NEW YORK NY.- The
New Museum presents "Ostalgia," an exhibition that brings together the work of fifty-six artists from twenty countries in Eastern Europe, the former Soviet Republics, and parts of Western Europe. The Multi-floor exhibition is on view from July 14September 25, 2011.
The exhibition takes its title from the German word ostalgie, a term that emerged in the 1990s to describe a sense of longing and nostalgia for the era before the collapse of the Communist Bloc. Twenty years ago, a process of dissolution began, leading to the break-up of the Soviet Union. From the Baltic republics to the Balkans, from Central Europe to Central Asia, entire regions and nations were reconfigured, their constitutions rewritten, their borders redrawn.
Combining seminal figures and emerging artists, "Ostalgia" looks at the art produced in and about some of these countries. Mixing private confessions and collective traumas, the exhibition traces how individuals and entire societies must negotiate new relationships to history, geography, and ideology after the fall of the Soviet Bloc.
Some of the works in "Ostalgia" offer personal reportages on aspects of life under Communism and in the new post-Soviet countries. Composed as a visual archive, "Ostalgia" pays particular attention to the unique place that artists came to occupy in Socialist countries, acting simultaneously as outcasts, visionaries, and witnesses.

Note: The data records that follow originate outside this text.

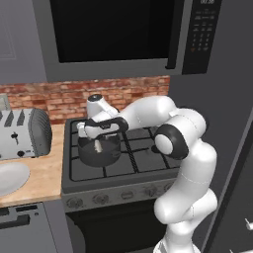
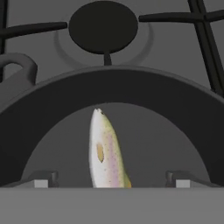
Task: Retrieve the frozen meat and place it in the pot on a burner. Then turn the burner on.
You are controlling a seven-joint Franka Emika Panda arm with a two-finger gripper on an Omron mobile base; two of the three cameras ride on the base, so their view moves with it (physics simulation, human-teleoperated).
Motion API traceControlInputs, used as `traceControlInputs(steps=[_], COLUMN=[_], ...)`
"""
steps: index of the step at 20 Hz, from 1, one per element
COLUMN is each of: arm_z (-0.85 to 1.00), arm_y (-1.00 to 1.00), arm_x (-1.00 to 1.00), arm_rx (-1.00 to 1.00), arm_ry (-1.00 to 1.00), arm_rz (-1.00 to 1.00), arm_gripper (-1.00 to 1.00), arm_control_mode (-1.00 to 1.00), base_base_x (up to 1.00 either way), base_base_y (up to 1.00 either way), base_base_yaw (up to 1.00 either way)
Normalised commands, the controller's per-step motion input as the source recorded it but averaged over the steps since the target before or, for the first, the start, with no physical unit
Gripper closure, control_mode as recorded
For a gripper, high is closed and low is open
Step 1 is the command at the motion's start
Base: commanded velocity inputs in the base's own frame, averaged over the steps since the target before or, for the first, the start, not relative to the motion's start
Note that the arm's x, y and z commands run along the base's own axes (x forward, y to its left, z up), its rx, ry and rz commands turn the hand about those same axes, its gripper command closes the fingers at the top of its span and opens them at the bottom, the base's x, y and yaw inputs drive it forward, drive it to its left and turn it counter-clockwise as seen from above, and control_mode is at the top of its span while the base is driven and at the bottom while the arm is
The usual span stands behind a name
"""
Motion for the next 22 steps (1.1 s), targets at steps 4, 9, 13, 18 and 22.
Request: traceControlInputs(steps=[4, 9, 13, 18, 22], arm_z=[0.0, 0.13, 0.2, 0.15, 0.44], arm_y=[0.0, 0.0, 0.0, -0.01, -0.11], arm_x=[-0.03, -0.36, -0.62, -0.67, -0.79], arm_rx=[0.0, 0.0, 0.0, 0.0, 0.0], arm_ry=[0.0, -0.05, -0.12, -0.07, -0.1], arm_rz=[0.0, 0.0, 0.0, 0.0, -0.02], arm_gripper=[-1.0, -1.0, -1.0, -1.0, -1.0], arm_control_mode=[-1.0, -1.0, -1.0, -1.0, -1.0], base_base_x=[0.0, 0.0, 0.0, 0.0, 0.0], base_base_y=[0.0, 0.0, 0.0, 0.0, 0.0], base_base_yaw=[0.0, 0.0, 0.0, 0.0, 0.0])
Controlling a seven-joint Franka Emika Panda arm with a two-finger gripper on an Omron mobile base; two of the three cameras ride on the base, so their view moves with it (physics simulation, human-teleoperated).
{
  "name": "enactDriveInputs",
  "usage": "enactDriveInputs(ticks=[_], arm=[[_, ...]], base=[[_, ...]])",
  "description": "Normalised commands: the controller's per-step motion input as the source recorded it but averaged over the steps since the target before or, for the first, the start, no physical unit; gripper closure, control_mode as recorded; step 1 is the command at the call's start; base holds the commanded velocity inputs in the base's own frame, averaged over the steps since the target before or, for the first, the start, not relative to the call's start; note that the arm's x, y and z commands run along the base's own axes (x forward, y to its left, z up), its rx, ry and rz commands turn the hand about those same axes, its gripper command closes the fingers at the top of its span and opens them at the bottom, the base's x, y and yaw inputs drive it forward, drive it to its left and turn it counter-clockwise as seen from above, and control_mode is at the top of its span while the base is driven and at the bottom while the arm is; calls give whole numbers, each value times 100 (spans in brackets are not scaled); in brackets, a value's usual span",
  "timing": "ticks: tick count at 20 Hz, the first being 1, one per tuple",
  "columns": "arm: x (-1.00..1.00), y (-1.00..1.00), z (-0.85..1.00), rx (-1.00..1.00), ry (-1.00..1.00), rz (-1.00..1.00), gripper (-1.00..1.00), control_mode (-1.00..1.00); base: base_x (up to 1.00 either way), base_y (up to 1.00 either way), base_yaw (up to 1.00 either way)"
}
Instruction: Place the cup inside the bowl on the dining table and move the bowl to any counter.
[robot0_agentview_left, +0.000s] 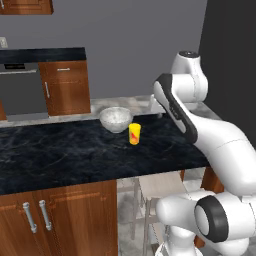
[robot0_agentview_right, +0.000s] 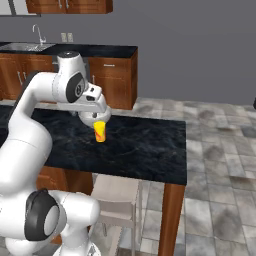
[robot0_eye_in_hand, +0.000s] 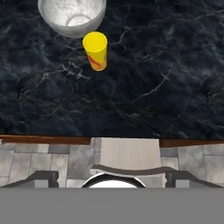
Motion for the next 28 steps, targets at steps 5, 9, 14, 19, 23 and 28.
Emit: enactDriveInputs(ticks=[5,9,14,19,23,28], arm=[[6,11,-22,0,0,0,-100,-100],[19,13,-27,0,0,0,-100,-100],[35,7,-15,0,4,0,-100,-100],[43,0,-1,0,5,0,-100,-100],[40,0,0,0,6,0,-100,-100],[40,0,-1,0,3,0,-100,-100]], base=[[0,0,0],[0,0,0],[0,0,0],[0,0,0],[0,0,0],[0,0,0]])
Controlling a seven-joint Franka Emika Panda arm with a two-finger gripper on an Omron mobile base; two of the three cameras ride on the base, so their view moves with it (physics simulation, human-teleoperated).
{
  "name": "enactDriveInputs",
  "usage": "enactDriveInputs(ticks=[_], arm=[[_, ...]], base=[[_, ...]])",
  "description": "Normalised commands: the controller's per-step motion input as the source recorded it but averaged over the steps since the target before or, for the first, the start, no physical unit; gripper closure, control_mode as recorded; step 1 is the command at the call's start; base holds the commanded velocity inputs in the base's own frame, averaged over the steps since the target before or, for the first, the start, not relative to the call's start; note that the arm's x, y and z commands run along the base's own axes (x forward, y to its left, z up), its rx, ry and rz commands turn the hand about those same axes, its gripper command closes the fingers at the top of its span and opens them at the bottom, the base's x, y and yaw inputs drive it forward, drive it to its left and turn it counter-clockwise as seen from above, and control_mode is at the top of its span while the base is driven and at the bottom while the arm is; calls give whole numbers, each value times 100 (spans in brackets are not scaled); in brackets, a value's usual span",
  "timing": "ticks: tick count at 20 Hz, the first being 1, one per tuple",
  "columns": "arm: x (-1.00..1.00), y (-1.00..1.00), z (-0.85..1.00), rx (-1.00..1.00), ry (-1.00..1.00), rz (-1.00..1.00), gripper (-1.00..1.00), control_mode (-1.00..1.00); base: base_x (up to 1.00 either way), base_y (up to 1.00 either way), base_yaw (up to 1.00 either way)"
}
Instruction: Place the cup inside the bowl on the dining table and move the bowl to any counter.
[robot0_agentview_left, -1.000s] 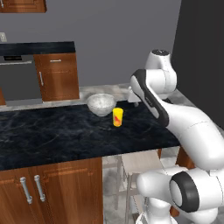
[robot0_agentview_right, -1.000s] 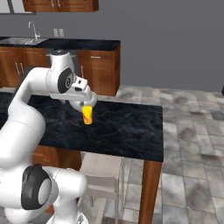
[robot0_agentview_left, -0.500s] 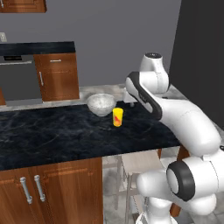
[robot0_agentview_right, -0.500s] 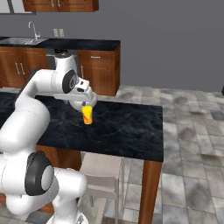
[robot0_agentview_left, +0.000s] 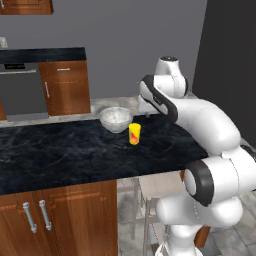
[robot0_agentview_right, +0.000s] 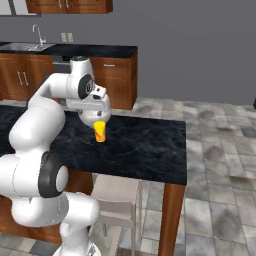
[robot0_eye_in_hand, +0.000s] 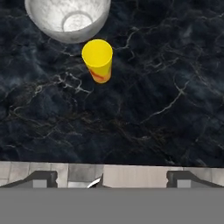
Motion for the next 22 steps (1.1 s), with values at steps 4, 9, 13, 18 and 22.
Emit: enactDriveInputs(ticks=[4,9,13,18,22], arm=[[32,6,-9,0,0,0,-100,-100],[27,7,-11,2,0,0,-100,-100],[26,4,-9,5,0,0,-100,-100],[27,0,-6,8,0,0,-100,-100],[30,0,-8,9,-1,0,-100,-100]], base=[[0,0,0],[0,0,0],[0,0,0],[0,0,0],[0,0,0]])
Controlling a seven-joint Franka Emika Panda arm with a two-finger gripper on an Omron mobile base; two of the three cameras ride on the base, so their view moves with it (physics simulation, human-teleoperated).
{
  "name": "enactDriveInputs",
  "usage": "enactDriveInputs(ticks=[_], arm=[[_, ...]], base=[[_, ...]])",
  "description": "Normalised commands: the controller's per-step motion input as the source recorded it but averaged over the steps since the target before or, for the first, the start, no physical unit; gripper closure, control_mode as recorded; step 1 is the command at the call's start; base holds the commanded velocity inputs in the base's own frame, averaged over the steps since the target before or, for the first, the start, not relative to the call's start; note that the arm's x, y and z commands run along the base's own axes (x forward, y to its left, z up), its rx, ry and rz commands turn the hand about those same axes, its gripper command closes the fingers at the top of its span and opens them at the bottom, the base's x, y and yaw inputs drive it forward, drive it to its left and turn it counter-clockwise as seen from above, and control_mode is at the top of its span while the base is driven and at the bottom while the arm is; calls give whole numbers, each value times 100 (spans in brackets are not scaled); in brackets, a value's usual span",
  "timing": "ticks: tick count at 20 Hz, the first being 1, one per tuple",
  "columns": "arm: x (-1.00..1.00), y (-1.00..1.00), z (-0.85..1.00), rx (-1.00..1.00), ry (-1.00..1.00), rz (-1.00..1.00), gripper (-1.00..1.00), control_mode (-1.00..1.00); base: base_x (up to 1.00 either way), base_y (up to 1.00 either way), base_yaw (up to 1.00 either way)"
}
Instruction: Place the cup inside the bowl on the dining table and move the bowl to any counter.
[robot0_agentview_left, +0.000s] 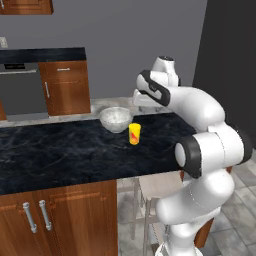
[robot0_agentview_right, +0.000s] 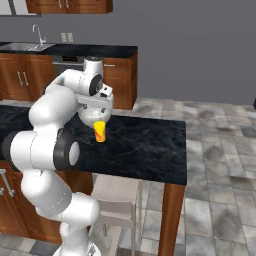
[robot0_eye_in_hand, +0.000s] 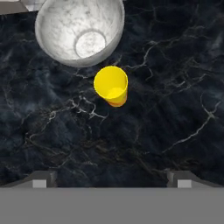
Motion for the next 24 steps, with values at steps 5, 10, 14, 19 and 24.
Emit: enactDriveInputs(ticks=[5,10,14,19,24], arm=[[35,0,-19,4,0,0,-100,-100],[34,0,-33,0,0,0,-100,-100],[31,0,-27,0,0,0,-100,-100],[24,0,-25,0,0,0,-100,-100],[32,0,-30,0,0,0,-100,-100]], base=[[0,0,0],[0,0,0],[0,0,0],[0,0,0],[0,0,0]])
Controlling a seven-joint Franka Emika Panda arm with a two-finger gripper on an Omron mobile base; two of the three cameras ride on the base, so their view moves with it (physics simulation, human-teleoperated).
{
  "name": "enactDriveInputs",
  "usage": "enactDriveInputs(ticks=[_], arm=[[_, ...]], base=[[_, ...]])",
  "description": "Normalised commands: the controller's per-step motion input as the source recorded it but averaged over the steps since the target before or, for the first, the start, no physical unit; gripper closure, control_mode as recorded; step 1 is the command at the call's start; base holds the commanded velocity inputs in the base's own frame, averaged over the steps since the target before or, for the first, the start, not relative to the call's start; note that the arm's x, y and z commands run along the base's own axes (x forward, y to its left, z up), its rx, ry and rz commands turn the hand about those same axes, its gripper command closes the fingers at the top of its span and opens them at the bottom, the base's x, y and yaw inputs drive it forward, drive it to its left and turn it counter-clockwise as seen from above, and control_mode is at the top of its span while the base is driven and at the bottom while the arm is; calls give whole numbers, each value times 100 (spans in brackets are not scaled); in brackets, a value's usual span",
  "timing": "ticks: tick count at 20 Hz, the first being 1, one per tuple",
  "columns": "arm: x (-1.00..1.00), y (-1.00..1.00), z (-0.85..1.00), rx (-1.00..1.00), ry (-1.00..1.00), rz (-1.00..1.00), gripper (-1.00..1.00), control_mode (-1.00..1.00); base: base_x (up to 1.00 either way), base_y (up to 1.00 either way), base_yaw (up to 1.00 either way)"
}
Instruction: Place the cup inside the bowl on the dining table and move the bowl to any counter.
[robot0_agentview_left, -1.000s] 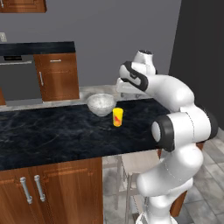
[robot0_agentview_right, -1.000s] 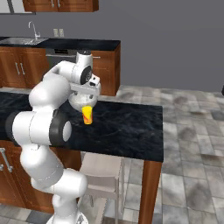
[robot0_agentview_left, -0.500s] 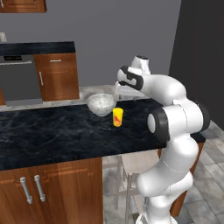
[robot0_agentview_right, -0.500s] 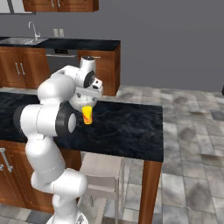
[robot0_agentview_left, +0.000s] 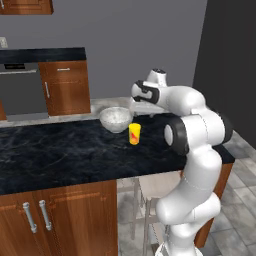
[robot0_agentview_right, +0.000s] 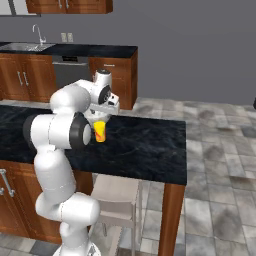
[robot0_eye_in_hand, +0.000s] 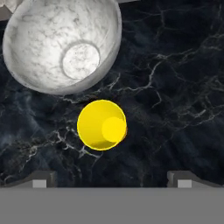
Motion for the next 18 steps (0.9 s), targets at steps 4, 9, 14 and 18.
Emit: enactDriveInputs(ticks=[4,9,14,18], arm=[[29,0,-22,0,0,0,-100,-100],[23,1,-16,0,0,0,-100,-100],[0,2,-15,0,1,0,-100,-100],[0,0,-29,0,0,0,-100,-100]], base=[[0,0,0],[0,0,0],[0,0,0],[0,0,0]])
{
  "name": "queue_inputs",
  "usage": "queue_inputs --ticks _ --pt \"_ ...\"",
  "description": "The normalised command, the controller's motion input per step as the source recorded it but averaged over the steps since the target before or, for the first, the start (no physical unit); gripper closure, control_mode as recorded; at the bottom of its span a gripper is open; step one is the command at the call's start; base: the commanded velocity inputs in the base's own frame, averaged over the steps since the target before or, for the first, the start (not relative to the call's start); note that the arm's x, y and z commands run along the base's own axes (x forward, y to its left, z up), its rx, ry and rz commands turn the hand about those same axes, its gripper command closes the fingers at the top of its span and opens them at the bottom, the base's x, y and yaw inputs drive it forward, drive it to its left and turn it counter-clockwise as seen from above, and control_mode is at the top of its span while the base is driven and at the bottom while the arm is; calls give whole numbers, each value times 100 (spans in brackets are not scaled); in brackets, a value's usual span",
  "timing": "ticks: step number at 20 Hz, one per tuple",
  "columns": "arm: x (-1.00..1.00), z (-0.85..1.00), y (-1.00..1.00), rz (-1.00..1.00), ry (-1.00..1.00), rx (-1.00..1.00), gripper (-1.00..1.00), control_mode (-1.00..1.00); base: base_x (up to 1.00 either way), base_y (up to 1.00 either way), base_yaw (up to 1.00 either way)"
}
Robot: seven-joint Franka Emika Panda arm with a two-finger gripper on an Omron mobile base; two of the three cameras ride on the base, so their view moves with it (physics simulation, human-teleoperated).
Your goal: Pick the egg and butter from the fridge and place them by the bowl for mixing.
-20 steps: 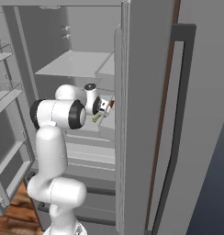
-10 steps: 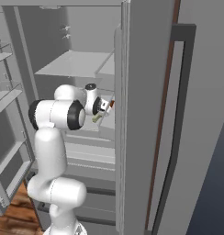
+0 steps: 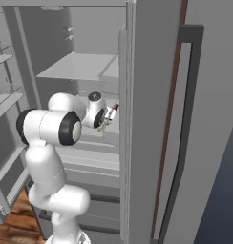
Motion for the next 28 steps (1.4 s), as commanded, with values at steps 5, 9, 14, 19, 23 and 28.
queue_inputs --ticks 5,9,14,19,23,28 --pt "-78 56 0 -1 -10 0 100 -100 0 0 0" --pt "-81 88 3 -4 -2 0 100 -100 0 0 0" --pt "-61 92 0 -9 15 0 100 -100 0 0 0" --pt "-98 72 0 -5 27 0 100 -100 0 0 0" --pt "-100 48 6 0 18 1 100 -100 0 0 0" --pt "-100 22 20 1 -8 1 100 -100 0 0 0"
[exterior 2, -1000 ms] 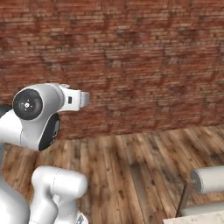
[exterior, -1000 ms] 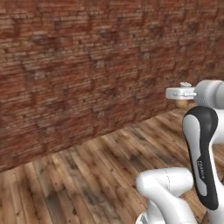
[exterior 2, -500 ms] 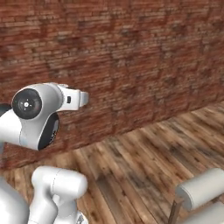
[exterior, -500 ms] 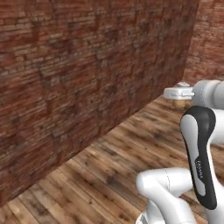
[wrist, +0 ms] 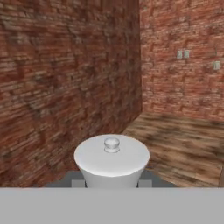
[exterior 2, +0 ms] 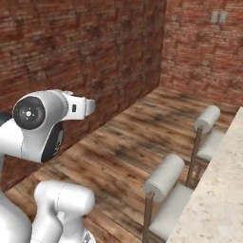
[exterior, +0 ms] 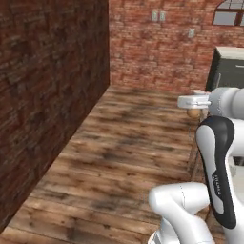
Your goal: Retrieve the shaker from the cabinet and place it next the steak on a plate on the dining table.
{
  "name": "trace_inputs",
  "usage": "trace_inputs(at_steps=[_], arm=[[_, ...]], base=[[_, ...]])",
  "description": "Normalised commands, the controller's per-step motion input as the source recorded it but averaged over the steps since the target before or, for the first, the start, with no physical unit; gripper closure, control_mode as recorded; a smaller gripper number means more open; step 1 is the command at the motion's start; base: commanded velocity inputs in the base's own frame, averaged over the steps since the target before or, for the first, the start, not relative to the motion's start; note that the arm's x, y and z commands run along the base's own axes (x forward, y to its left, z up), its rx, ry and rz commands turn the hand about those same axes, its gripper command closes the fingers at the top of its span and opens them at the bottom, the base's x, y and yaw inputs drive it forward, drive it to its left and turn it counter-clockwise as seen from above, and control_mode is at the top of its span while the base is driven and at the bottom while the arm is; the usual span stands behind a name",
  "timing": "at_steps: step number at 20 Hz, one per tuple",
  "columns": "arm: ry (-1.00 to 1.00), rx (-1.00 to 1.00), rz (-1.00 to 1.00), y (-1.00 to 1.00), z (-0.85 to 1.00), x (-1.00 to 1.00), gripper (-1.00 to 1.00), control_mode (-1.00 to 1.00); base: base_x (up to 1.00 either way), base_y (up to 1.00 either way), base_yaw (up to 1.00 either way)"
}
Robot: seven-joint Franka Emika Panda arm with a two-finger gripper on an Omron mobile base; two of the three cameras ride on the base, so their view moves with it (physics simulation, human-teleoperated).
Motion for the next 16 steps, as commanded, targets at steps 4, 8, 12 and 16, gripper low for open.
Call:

Contesting the format of a conventional geographical survey, the exhibition includes works produced by Western European artists who have depicted the reality and myth of the East. "Ostalgia" does not make a case for a unified history of art in the former Eastern Bloc: instead, it illuminates similar atmospheres and sensibilities across nations and also points to dramatic differences"Ostalgia" is more concerned with a state of mind than a specific place in time.